- **WHAT THE TASK ASKS**: In the records below, find the line with "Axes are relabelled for" and repeat exactly every line from it through the line with "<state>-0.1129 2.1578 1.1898". Pictures stay out.

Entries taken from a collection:
- - - -
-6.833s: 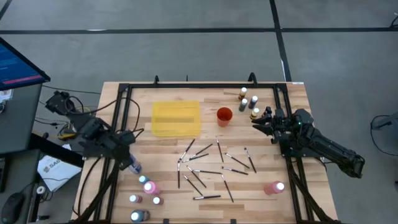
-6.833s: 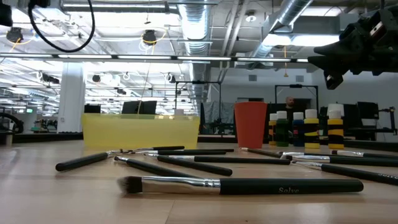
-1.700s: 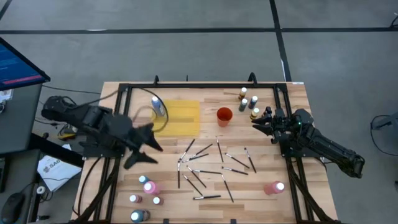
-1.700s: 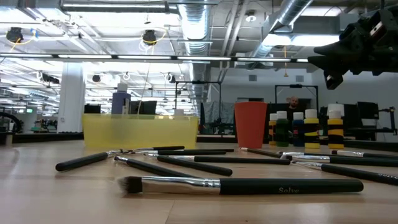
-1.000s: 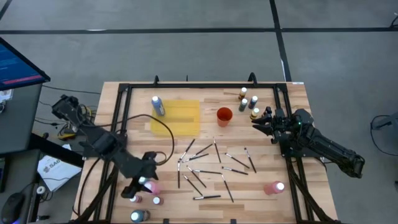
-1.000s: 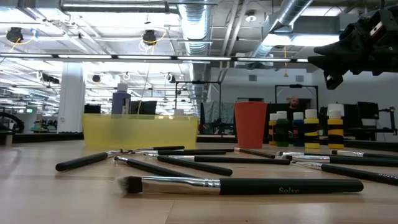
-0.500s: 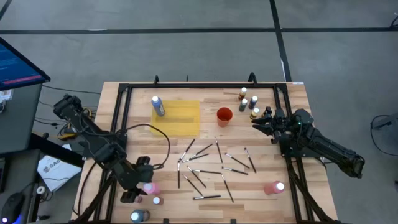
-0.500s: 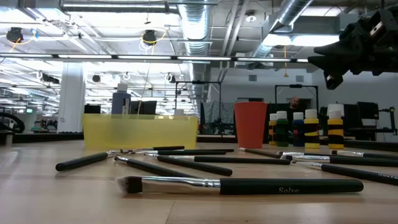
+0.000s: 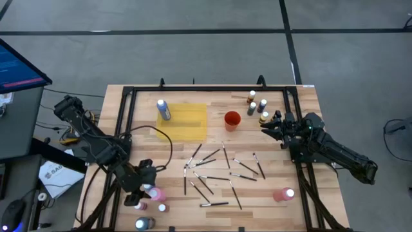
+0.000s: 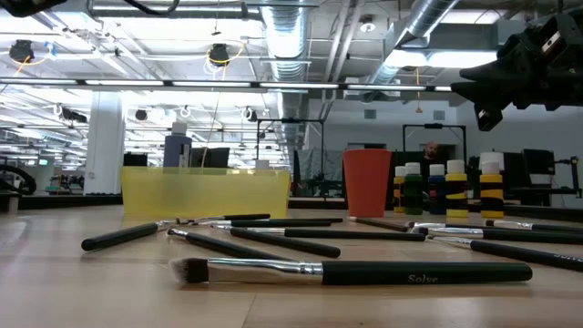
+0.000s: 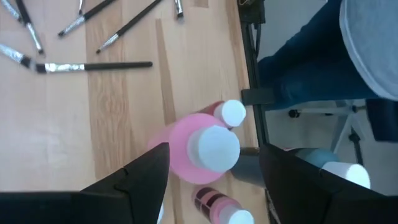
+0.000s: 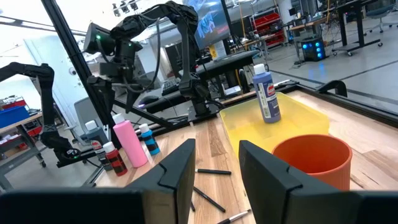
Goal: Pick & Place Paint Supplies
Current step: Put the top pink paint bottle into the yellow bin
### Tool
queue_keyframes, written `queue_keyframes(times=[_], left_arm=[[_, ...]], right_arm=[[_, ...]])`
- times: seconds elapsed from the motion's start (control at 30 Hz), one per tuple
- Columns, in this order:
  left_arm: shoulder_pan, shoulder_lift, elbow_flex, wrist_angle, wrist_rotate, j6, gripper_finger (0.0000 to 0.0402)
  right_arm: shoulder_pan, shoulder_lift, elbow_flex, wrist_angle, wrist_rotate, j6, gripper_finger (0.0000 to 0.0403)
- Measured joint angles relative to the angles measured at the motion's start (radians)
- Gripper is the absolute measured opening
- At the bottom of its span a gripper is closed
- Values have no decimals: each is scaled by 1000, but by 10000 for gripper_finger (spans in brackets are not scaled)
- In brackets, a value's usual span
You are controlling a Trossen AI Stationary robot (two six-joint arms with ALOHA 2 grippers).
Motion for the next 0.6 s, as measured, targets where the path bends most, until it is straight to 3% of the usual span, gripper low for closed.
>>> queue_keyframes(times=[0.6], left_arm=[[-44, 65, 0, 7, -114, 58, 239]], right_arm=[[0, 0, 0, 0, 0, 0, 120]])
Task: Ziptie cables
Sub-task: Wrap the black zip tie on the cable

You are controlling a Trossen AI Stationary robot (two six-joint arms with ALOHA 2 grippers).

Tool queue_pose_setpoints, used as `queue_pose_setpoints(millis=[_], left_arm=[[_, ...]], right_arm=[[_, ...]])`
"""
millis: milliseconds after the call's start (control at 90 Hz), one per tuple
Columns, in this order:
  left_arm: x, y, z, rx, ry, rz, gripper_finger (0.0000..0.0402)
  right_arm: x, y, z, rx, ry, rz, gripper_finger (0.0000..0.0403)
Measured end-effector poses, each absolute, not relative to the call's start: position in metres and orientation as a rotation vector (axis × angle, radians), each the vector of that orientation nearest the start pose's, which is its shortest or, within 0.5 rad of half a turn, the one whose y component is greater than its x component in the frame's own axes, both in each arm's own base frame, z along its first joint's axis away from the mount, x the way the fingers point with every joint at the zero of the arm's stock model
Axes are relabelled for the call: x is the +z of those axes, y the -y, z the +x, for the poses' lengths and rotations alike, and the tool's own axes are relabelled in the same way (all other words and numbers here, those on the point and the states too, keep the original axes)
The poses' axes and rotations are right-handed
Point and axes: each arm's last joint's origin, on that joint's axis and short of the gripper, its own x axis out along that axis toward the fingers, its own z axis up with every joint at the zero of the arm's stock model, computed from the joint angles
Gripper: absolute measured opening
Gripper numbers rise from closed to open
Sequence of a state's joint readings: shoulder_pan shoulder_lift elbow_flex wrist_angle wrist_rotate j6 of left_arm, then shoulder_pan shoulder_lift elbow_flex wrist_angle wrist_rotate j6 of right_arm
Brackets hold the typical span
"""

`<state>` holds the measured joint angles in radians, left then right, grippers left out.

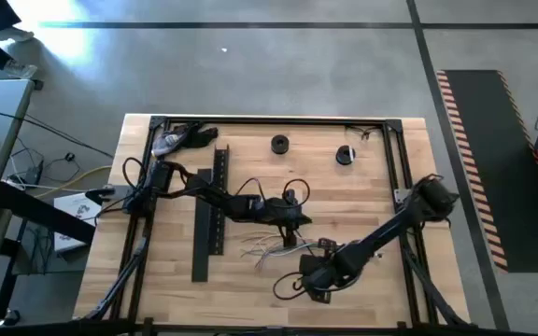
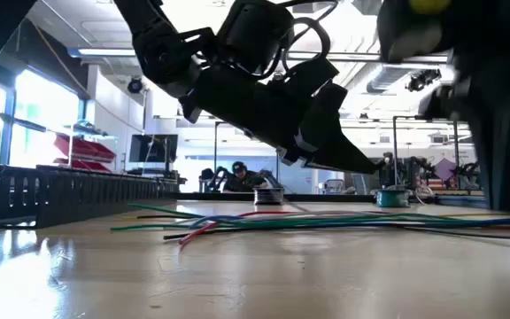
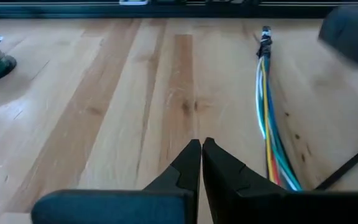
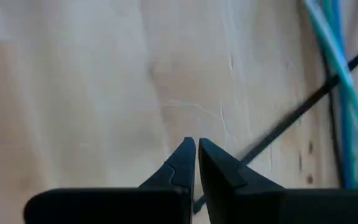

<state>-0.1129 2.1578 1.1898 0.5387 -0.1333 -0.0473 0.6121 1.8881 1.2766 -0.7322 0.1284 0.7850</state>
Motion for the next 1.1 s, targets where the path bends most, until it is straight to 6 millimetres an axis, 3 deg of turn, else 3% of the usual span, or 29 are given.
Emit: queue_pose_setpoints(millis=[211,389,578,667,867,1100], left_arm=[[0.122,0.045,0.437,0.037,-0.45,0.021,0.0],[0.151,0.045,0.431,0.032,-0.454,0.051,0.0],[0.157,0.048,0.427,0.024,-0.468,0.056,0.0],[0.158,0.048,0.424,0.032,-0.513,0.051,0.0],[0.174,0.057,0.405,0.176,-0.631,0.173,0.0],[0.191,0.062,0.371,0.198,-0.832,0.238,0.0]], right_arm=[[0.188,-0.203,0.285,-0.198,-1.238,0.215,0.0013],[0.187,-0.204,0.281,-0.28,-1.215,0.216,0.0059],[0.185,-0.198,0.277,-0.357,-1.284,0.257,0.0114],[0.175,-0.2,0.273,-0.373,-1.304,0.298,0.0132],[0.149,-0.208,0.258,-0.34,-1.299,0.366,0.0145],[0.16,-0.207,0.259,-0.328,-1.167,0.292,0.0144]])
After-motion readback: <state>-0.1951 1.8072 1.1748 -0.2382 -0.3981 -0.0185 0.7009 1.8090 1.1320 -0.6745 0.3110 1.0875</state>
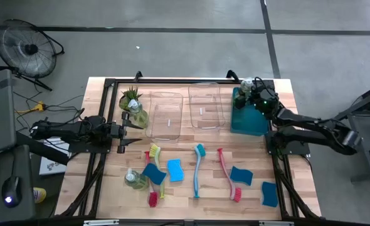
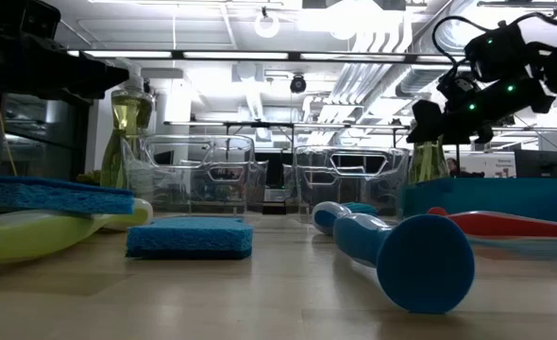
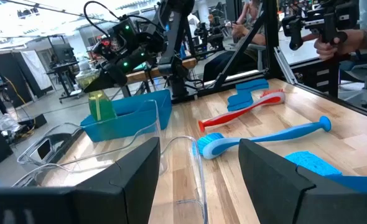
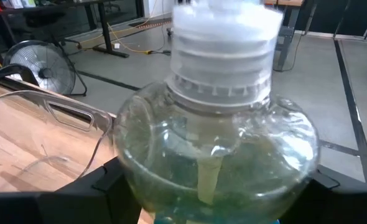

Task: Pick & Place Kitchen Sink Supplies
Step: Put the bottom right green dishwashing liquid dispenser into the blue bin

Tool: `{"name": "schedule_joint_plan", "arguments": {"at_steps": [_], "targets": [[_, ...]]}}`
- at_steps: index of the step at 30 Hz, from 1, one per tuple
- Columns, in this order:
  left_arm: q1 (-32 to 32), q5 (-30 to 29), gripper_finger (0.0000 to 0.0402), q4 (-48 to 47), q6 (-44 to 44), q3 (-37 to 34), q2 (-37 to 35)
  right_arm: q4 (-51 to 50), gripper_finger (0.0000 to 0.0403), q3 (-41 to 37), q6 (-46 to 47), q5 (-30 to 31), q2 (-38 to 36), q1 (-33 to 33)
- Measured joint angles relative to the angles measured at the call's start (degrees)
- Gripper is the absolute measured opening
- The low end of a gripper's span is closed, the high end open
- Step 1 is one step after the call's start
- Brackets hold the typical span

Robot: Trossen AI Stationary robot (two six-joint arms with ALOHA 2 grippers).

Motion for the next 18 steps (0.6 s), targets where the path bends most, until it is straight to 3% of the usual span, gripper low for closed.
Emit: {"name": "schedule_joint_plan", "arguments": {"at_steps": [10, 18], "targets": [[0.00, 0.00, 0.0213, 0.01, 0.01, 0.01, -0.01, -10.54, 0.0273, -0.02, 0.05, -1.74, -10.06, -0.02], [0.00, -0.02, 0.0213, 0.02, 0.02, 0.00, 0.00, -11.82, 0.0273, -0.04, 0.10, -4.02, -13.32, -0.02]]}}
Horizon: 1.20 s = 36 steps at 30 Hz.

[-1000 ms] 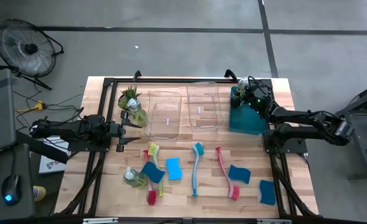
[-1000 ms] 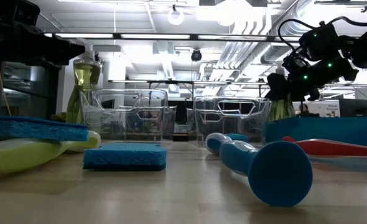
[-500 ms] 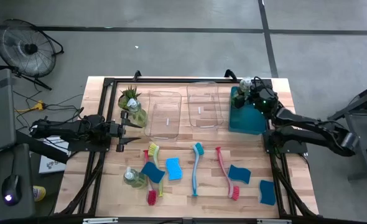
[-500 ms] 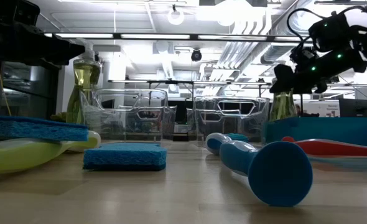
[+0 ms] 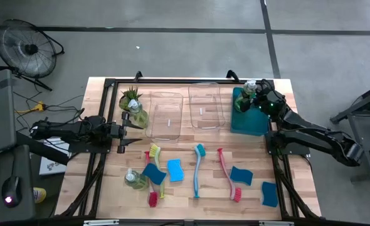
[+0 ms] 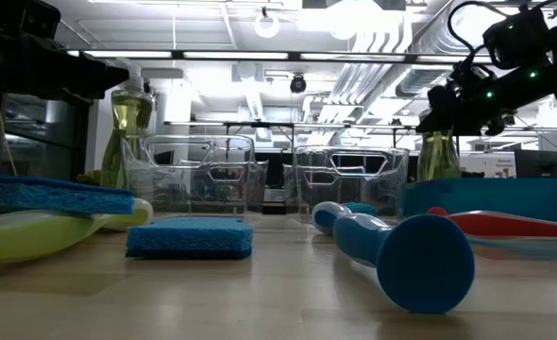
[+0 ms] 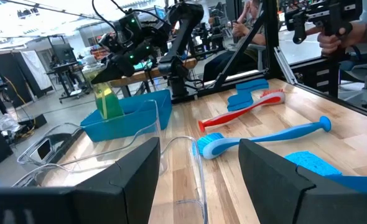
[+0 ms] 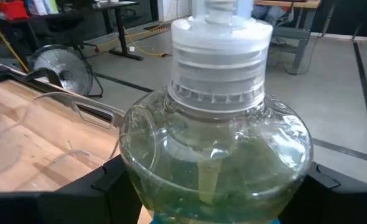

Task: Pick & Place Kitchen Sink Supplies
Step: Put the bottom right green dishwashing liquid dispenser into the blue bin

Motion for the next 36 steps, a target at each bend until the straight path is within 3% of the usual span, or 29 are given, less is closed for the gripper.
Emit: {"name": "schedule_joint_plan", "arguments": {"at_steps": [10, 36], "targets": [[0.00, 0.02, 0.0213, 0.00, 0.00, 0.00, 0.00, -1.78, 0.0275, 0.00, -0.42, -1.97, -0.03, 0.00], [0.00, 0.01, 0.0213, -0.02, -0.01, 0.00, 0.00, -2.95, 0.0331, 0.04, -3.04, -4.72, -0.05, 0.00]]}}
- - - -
- **EXERCISE RESPONSE**:
Axes are relabelled for the call: x is the +z of those axes, y the -y, z the +x, for the poses' lengths and rotations alike, and the tool's own axes are relabelled in the same way (all other words and numbers here, those on the point and the states too, keep the original axes)
The poses' axes and rotations are right-handed
Point and axes: each arm's last joint's origin, on that joint's axis and short of the gripper, its own x axis out along that axis toward the fingers, its own z axis up with every joint at the zero of the arm's stock model, computed from the joint angles
Gripper: absolute measured opening
Gripper numbers rise from closed to open
Sequence of a state's joint readings: shoulder_pan shoulder_lift elbow_flex wrist_angle wrist_rotate j6 of left_arm, then shoulder_pan shoulder_lift elbow_flex wrist_angle wrist_rotate j6 of right_arm
Brackets hold the typical span
"""

`<state>` holds the measured joint angles in radians, left then right, grippers left out.


<state>-0.1129 2.1578 1.1898 0.5387 -0.1333 -0.0473 0.6121 1.8881 1.2766 -0.7322 0.1284 0.7850</state>

The full answer has now been given.